■ **Aim of the exercise**: Produce a verbatim transcript of the entries below, excluding pictures.

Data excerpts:
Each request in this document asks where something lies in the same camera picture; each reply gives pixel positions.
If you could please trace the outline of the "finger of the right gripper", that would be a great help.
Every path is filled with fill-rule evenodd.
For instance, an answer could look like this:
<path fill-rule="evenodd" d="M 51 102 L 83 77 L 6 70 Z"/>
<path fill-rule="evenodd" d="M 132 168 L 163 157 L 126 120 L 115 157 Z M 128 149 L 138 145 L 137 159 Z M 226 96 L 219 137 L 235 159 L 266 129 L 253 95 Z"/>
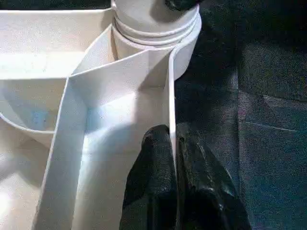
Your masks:
<path fill-rule="evenodd" d="M 201 3 L 201 0 L 164 0 L 165 5 L 176 11 L 187 11 Z"/>

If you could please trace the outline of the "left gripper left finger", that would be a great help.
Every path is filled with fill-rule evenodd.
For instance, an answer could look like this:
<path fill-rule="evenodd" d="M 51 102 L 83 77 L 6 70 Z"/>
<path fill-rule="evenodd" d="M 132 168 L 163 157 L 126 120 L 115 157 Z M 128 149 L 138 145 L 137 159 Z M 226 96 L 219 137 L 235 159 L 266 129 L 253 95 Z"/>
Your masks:
<path fill-rule="evenodd" d="M 126 181 L 121 230 L 173 230 L 177 218 L 177 182 L 166 125 L 150 128 Z"/>

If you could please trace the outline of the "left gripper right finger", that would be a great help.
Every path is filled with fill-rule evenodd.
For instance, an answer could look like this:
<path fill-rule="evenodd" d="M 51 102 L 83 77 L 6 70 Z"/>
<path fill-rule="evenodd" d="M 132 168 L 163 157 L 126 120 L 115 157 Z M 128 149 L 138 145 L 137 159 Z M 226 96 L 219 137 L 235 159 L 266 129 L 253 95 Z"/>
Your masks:
<path fill-rule="evenodd" d="M 182 230 L 249 230 L 232 178 L 189 123 L 176 130 Z"/>

■ **Reply to the task**:
Each request in this document asks where something lies in the same camera picture; each reply gives pixel positions.
If you could please trace the outline of the "finger of the right gripper", that would be a great help.
Every path is filled with fill-rule evenodd.
For instance, an answer could look like this:
<path fill-rule="evenodd" d="M 51 102 L 83 77 L 6 70 Z"/>
<path fill-rule="evenodd" d="M 132 168 L 163 157 L 126 120 L 115 157 Z M 128 149 L 138 145 L 137 159 Z M 226 96 L 219 137 L 235 159 L 266 129 L 253 95 Z"/>
Your masks:
<path fill-rule="evenodd" d="M 201 3 L 201 0 L 164 0 L 165 5 L 176 11 L 187 11 Z"/>

If you could please trace the outline of the "left gripper left finger", that would be a great help.
Every path is filled with fill-rule evenodd.
For instance, an answer could look like this:
<path fill-rule="evenodd" d="M 51 102 L 83 77 L 6 70 Z"/>
<path fill-rule="evenodd" d="M 132 168 L 163 157 L 126 120 L 115 157 Z M 128 149 L 138 145 L 137 159 Z M 226 96 L 219 137 L 235 159 L 266 129 L 253 95 Z"/>
Your masks:
<path fill-rule="evenodd" d="M 126 181 L 121 230 L 173 230 L 177 218 L 177 182 L 166 125 L 150 128 Z"/>

If you could please trace the outline of the "left gripper right finger", that would be a great help.
Every path is filled with fill-rule evenodd.
For instance, an answer could look like this:
<path fill-rule="evenodd" d="M 51 102 L 83 77 L 6 70 Z"/>
<path fill-rule="evenodd" d="M 132 168 L 163 157 L 126 120 L 115 157 Z M 128 149 L 138 145 L 137 159 Z M 226 96 L 219 137 L 235 159 L 266 129 L 253 95 Z"/>
Your masks:
<path fill-rule="evenodd" d="M 182 230 L 249 230 L 232 178 L 189 123 L 176 130 Z"/>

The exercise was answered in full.